The rest of the issue mainly consists of X-Force running around while Cable and Shatterstar are brainwashed. None of it’s particularly entertaining, and it feels like the same story could’ve easily been told in half the number of pages. Anthony Castrillo returns as the fill-in artist, fusing his Byrne influence with the emerging manga superhero style. A few pages look nice, but large sections of the issue seem rushed. He also has an annoying habit of not drawing pupils for several of the characters in random panels, which was a ‘90s fad that was already dated by this point.

5 comments:

jim said...

I have a soft spot for Mojo, but I don't know why. Every story is confusing and never seems to match up with the last one. Mojoworld seems to always bouncing back to the status quo of Mojo in charge and Longshot fighting him.

Dr. Strange and Longshot were allies in the Longshot miniseries. But, I think longshot had his memories erased.

wwk5d said...

as much as the jemas era is ripped for ignoring past continuity, it seems it started long before during loeb's run here. then again, the mojoverse universe always seems to get rebooted each year, doesn't it?

G. Kendall said...

This was during Marvel's bankruptcy period, when there were apparently fewer people in the office looking over this type of thing.

HardtravelingHero said...

I think this is the last issue I bought in a run that began around issue 18.

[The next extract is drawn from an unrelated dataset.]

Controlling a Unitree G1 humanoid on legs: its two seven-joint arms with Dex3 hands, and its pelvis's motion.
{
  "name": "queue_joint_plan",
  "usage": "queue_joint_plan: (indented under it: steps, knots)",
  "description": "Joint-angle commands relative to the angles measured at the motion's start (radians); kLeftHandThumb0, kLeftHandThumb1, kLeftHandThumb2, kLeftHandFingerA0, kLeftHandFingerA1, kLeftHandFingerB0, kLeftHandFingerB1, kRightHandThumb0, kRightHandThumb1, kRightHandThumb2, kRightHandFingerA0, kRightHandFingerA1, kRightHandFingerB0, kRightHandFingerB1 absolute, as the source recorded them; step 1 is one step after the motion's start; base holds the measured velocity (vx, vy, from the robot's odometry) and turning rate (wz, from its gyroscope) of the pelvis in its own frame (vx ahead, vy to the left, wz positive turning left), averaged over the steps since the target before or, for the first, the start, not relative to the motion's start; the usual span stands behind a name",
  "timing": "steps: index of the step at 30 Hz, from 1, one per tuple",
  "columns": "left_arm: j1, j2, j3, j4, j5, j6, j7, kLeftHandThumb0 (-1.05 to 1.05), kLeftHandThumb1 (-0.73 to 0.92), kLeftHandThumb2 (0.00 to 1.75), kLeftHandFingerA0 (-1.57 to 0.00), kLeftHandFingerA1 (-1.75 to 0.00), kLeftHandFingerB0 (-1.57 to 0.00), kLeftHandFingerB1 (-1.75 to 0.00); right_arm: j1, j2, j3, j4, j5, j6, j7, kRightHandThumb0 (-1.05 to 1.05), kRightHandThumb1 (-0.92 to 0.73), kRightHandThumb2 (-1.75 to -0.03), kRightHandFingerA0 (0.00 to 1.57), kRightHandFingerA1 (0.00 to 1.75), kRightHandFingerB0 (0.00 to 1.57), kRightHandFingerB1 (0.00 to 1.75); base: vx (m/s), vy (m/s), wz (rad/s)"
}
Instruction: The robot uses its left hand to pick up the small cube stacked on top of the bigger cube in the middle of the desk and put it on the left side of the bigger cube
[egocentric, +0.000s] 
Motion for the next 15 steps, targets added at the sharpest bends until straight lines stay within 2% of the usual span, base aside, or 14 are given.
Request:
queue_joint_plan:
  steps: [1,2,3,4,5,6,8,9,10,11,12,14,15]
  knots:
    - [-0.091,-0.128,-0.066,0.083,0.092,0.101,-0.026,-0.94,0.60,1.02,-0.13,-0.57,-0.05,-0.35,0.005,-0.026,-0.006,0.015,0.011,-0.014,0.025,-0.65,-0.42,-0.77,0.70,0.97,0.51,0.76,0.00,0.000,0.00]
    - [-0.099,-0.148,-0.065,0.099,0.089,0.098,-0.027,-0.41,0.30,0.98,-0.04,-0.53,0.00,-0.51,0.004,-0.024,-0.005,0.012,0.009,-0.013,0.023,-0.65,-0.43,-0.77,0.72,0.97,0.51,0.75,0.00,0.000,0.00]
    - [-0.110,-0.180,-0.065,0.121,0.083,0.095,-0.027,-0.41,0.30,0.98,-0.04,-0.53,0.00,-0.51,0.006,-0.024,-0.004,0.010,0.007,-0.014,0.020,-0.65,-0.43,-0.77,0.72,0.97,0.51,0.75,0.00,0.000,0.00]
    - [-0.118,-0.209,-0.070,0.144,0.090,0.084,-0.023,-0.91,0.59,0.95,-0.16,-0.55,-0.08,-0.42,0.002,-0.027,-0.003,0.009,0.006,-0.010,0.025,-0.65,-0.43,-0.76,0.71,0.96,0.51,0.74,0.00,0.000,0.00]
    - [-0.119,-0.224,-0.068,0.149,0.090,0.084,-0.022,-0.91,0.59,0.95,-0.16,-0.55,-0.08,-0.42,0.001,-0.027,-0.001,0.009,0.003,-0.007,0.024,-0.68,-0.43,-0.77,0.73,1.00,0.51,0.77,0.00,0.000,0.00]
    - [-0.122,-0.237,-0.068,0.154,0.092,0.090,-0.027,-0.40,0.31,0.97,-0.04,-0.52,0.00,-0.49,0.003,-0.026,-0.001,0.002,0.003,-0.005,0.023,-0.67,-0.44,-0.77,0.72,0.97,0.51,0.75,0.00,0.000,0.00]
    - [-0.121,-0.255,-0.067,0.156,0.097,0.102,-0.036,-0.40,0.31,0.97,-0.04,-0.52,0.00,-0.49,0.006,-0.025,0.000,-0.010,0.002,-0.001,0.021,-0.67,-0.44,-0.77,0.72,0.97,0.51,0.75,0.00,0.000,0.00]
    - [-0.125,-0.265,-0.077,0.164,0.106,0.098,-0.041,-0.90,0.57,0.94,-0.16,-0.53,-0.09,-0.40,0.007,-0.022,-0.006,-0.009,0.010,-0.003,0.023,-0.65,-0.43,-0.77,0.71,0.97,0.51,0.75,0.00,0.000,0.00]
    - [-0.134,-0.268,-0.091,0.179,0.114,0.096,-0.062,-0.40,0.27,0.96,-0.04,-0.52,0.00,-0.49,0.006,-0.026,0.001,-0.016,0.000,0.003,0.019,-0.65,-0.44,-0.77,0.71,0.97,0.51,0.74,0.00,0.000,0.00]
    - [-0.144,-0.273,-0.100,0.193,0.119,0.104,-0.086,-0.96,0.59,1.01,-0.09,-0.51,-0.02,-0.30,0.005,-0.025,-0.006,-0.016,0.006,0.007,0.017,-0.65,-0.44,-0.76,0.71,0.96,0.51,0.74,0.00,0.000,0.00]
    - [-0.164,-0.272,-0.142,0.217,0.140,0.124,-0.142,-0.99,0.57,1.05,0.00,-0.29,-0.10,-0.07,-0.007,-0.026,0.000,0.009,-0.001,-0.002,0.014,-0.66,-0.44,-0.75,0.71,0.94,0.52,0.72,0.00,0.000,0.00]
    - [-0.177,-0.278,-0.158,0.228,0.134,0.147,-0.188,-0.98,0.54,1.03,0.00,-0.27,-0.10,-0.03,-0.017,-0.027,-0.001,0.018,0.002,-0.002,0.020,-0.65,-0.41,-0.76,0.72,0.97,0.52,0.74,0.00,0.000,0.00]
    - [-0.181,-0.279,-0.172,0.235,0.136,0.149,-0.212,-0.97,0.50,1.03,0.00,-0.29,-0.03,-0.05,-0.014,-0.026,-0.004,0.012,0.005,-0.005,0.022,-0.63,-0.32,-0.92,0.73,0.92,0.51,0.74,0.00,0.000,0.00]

I loved Nicieza's work on the title, even met him at a show in 1993 or 1994 and complimented him.

I guess the Loeb stuff did not interest me as much as it had on Cable and X-Man. I probably only bought two or three issues after issue 60, not even bothering to pick up the two or three Zero Tolerance issues while I'd picked up every part of every other mutant crossover.

ray swift said...

I think on one, including Loeb, didn't really care for the Mojoverse continuity. They just remembered the original Mojo idea, with the television and rating and rebels and just when on with that.
I would also ask - if Mojo can mind control people over the multiverse to watch his programs, why does he need an ace program to begin with? I would ask but if I would think one should mix Mojo-oriented stories with something like common sense and coherence.